The main piece has a simple handle_in(topic, payload, socket) method which in order calls a proceed_incoming(topic, payload, socket) method defined depending on the topic (with pattern matching) in each logical chunks.

At the same time I have a general method to catch all topic\payload pairs wasn’t described in the code which is must be the last one.

      def proceed_incoming(_topic, _payload, socket) do
        {:reply, {:error, %{"status" => "400", "reason" => "bad request"}}, socket}
      end

Because of this last requirement I need to insert a module contained that methods at the very end of my channel module.

Now I’m using @before_compile macro and it works, but is very error prone.
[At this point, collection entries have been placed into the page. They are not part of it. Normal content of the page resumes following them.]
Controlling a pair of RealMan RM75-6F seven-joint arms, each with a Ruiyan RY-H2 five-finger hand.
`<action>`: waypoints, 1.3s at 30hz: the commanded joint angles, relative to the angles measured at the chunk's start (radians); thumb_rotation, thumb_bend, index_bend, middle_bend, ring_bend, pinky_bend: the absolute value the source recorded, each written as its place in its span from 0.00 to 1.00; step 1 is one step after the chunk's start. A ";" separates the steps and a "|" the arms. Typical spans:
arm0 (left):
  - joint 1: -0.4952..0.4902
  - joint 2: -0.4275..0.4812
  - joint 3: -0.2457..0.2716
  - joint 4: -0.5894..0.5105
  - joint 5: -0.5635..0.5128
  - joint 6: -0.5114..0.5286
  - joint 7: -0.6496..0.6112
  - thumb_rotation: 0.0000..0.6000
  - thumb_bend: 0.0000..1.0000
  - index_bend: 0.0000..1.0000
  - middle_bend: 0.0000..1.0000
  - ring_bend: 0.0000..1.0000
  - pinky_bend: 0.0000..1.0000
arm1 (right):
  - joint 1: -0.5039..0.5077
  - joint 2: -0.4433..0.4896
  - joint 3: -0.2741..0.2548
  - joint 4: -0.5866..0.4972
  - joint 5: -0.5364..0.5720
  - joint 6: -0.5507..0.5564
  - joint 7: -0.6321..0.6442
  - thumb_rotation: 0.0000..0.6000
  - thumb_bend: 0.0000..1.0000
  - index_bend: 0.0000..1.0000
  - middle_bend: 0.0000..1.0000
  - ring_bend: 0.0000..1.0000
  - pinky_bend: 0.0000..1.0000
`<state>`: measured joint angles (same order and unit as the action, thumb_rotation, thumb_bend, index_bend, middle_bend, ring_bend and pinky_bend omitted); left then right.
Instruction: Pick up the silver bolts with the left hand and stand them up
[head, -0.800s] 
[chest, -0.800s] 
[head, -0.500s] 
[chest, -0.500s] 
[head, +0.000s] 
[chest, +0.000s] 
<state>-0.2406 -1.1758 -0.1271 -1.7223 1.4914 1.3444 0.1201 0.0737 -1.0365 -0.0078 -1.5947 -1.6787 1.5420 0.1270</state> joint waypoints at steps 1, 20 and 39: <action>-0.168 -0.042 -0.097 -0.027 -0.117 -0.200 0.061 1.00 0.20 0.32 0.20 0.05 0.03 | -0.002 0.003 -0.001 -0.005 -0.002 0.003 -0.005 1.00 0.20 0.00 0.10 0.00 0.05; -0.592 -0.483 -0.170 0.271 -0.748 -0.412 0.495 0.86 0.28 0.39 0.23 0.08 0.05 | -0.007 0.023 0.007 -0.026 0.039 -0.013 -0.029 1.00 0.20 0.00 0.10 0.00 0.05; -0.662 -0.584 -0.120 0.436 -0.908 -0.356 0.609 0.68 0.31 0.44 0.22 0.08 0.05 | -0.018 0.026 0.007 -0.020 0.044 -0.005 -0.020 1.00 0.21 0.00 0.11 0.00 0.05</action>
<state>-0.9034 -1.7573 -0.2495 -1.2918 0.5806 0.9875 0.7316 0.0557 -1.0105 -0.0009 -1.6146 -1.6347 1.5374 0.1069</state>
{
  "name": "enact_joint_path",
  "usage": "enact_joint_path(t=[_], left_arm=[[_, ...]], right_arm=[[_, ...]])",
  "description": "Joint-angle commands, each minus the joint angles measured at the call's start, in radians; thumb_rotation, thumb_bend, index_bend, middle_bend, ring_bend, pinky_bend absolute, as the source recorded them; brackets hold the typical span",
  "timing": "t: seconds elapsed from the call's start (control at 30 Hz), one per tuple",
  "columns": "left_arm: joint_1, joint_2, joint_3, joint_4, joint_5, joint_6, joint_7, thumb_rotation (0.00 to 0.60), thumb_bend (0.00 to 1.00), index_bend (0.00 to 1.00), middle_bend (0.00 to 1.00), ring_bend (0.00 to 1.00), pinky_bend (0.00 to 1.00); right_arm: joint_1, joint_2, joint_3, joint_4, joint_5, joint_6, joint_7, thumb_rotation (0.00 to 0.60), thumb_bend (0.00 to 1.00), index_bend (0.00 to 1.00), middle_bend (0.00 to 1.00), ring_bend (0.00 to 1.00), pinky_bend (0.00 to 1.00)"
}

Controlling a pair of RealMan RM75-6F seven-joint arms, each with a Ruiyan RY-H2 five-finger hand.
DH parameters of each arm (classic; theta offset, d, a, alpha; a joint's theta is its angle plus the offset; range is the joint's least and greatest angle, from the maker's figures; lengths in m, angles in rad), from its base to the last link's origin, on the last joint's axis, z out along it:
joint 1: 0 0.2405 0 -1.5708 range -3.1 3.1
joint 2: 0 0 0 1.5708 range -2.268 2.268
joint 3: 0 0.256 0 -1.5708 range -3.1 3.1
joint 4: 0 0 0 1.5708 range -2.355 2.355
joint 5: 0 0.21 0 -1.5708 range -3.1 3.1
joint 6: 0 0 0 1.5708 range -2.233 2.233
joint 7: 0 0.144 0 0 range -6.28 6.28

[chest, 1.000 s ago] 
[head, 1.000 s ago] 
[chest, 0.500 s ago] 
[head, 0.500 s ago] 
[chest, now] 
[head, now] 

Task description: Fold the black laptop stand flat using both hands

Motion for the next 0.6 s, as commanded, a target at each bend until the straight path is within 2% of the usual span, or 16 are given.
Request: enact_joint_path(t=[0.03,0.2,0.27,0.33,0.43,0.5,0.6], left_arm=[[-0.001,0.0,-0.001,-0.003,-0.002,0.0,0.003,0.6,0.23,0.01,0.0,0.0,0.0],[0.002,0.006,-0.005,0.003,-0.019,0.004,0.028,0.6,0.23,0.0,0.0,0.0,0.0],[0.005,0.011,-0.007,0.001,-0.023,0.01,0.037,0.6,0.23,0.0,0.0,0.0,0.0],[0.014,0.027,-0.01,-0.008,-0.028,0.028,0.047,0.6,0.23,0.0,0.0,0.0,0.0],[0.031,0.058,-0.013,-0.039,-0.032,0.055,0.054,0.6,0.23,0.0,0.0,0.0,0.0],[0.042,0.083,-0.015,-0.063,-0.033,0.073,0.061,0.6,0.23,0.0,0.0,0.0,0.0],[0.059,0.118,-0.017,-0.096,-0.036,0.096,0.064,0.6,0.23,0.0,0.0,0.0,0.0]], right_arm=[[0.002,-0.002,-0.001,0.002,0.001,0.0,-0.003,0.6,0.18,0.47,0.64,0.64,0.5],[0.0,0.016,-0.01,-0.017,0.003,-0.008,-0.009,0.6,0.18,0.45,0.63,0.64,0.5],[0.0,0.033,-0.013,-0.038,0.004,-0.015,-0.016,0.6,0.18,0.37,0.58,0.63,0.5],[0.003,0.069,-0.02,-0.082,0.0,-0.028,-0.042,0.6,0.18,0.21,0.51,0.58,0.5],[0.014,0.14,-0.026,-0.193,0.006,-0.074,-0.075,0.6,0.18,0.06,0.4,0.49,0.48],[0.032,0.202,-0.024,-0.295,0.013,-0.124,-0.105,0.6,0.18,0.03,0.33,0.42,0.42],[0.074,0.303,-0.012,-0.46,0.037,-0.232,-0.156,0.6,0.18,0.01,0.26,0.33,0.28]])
For example, now I’ve got the warning below and can’t easily find a corresponding clause:

warning: this clause cannot match because a previous clause at line 1 always matches
  lib/profile_web/channels/customer_channel.ex:1

So the question is:
Is there any other, more convenient way to accomplish my goal or is this my approach is generally wrong and I must go an another way?

Thanks!

Below is example of my “main” channel module:

defmodule ProfileWeb.CustomerChannel do
  use ProfileWeb, :channel

  alias Profile.Sessions
  alias Profile.Config

  # we need `require` each module before use their __before_compile__/1 macroses below
  require ProfileWeb.CustomerChannel.{Application, Step2, Step3, Step4, UnknownMessage}
  
  @before_compile ProfileWeb.CustomerChannel.Application
  @before_compile ProfileWeb.CustomerChannel.Step2
  @before_compile ProfileWeb.CustomerChannel.Step3
  @before_compile ProfileWeb.CustomerChannel.Step4
  @before_compile ProfileWeb.CustomerChannel.UnknownMessage # must be the last!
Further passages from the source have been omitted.